All you should _need_ is an A record. Sendmail will try MX address first, and
if no MX, then it will try the A record. Others are probably similar.
> That being said, at least some of the dynamic dns providers that I've
> looked at provide e-mail forwarding as an option.
I've used dyndns.com in the past - seems to work fine for mail.
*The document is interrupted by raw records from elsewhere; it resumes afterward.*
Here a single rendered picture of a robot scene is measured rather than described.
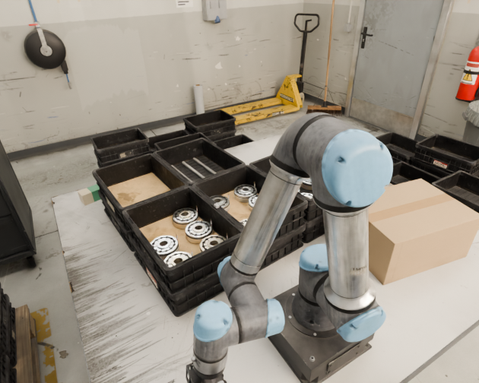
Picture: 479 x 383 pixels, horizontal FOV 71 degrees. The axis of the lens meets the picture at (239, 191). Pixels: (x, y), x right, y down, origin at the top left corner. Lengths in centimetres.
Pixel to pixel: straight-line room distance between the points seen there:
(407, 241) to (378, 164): 72
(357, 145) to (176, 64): 412
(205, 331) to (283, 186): 33
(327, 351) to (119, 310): 70
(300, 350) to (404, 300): 48
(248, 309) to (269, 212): 21
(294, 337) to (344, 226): 47
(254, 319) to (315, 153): 36
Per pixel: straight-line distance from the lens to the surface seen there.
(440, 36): 410
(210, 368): 80
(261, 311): 76
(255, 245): 77
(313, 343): 105
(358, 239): 69
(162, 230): 137
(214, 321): 70
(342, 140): 57
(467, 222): 147
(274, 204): 73
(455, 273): 154
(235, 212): 142
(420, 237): 132
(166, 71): 456
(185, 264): 107
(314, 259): 93
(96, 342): 126
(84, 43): 429
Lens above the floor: 167
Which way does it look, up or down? 33 degrees down
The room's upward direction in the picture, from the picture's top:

I recently went through this for a new domain, but dyndns.com changed policy -
three domains minimum. I ended up using zoneedit.com, which is free. Works
good, and updates from e-smith were pretty easy to set up. I haven't tested
MX, but it is an option you can configure.
Brad
--
http://conf.linux.org.au. 22-25Jan2003. Perth, Australia. Birds in Black.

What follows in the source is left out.